En tales casos, su dilatado recorrido es el mejor libro de historia que podemos encontrar y de ahí que podamos decir que por nuestra isla pasa buena parte de la historia del Mediterráneo.

Para entender la importancia que tuvieron las islas en el viejo mundo conviene recordar que la civilización, enraizada como decíamos en los litorales, se veía sobre todo desde el mar, no en vano desde el mar se dibujaban los portulanos o mapas que describían las tierras que lo rodeaban. Precisamente eso significaba Mediterráneo, ´mar entre tierras´. Conviene subrayar que, en aquellos tiempos, las islas tuvieron una importancia mucho mayor de la que tienen hoy, pues funcionaban como estaciones de paso para las naves que, en un mar inmenso -entonces era un universo- necesitaban encontrar refugios donde descansar, hacer aguada y aprovisionarse. En este aspecto, nuestra isla, en el mismo centro del amenazador Mar Occidental, gozaba de una ubicación estratégica envidiable. Fue la razón de que en fechas tan tempranas fuera colonia de Cartago y de que su población creciera hasta convertirse en una ciudad pujante de no menos de 3.000 habitantes -una cifra significativa en aquel tiempo-, con ceca propia y, como dice Diodoro Sículo que recoge datos de Timeo, con «poderosas murallas, casas admirablemente construidas y habitada por toda clase de extranjeros». Es esta condición de ciudad antigua la que subrayamos aquí, algo que nuestra arqueología no deja de recordarnos.

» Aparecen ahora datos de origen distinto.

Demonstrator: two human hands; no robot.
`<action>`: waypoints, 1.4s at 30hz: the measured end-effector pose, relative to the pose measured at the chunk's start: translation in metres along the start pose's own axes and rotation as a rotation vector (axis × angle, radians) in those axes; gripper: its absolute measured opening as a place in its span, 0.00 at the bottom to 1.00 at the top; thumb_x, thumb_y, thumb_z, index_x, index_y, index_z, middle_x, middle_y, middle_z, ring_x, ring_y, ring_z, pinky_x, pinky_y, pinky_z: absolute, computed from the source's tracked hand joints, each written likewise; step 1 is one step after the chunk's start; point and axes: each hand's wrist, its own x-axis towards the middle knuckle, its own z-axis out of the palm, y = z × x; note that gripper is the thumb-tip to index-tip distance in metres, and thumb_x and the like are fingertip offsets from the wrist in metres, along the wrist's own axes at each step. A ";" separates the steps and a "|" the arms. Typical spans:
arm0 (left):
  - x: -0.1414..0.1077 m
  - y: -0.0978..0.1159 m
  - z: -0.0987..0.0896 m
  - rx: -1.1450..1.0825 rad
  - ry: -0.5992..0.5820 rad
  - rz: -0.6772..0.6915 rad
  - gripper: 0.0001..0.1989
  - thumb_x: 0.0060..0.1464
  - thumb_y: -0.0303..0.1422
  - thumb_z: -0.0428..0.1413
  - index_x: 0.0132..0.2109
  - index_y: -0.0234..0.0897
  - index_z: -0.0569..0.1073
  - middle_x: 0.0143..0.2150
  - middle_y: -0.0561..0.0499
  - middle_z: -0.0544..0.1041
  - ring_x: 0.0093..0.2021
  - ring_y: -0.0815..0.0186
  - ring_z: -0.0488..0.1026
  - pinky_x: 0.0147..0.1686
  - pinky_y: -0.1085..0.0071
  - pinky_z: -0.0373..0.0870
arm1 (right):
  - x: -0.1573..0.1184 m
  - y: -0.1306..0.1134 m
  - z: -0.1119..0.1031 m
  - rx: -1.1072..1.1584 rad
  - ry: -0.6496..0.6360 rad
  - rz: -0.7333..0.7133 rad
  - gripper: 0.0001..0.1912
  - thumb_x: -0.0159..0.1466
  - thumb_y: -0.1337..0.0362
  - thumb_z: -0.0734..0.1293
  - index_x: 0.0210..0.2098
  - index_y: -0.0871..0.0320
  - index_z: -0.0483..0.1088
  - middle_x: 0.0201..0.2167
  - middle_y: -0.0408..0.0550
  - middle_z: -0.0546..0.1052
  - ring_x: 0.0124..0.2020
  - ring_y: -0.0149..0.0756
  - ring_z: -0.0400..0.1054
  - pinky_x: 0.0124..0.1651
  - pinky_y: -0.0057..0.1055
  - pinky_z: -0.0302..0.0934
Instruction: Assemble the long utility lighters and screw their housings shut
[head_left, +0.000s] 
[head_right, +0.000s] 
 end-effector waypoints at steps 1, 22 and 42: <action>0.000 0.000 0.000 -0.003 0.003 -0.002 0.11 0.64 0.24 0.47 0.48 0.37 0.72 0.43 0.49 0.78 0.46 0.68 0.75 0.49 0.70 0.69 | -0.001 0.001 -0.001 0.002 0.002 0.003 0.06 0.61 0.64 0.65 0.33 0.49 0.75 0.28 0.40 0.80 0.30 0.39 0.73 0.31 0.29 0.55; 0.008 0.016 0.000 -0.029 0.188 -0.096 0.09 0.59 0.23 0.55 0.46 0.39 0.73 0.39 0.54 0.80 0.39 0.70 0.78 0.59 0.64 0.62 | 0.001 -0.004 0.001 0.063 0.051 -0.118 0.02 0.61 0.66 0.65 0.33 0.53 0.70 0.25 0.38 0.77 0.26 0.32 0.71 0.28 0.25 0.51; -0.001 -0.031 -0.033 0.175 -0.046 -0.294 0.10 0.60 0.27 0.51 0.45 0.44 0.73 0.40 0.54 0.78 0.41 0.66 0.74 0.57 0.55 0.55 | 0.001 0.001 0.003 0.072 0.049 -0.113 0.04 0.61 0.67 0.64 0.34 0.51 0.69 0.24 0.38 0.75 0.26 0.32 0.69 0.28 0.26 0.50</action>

Para las poblaciones del codo ciego del Mediterráneo que entonces ocupaban reinos fenicios como Tiro, Biblos y Sidón, nuestra isla estaba en los confines del mundo conocido, en el lejano Oeste, muy cerca del tenebroso abismo que gobernaba Gerión, el gigante de tres cabezas al que mató Heracles para conseguir su afamado rebaño de bueyes y que, separando las montañas de Abila y el actual Peñón de Gibraltar -las míticas Columnas de Hércules-, abrió el paso de las naves al Gran Mar Exterior. El caso fue que a Fenicia, en el levante extremo del Mediterráneo, llegaban aventureros que habían viajado por nuestro enigmático poniente, haciéndose lenguas de un mundo que ofrecía riquezas sin cuento. Posiblemente hablaban de Tarsis o Tartessos, un lugar que se mitificó y dio paso a las primeras migraciones este-oeste que dieron los asientos más antiguos que conocemos en nuestras latitudes, caso de Gadir, que colonizaron las gentes de Tiro en el siglo VIII a.C.

Sa Caleta

En nuestra isla, ignoramos desde donde vinieron los pobladores de sa Caleta, pero sabemos que fue también una ocupación temprana que pudo hacerse sobre el siglo VII a.C. desde alguno de aquellos primeros asentamientos fenicios occidentales, fuese por levante o más probablemente desde el sur, tal vez desde la misma Gadir. Nuestros orígenes fueron, por tanto, orientales. Y africanos si tenemos en cuenta que nacemos oficialmente como colonia de Cartago. Es una hilatura que me gusta recordar porque nos relaciona con míticos relatos fundacionales, los que explica Virgilio cuando, al mentar los orígenes de la gran metrópoli africana, nos habla de Pigmalión y de los amores de Dido y Eneas. De alguna manera, como las todas la ciudades antiguas, también Iboshim hunde sus orígenes en la leyenda.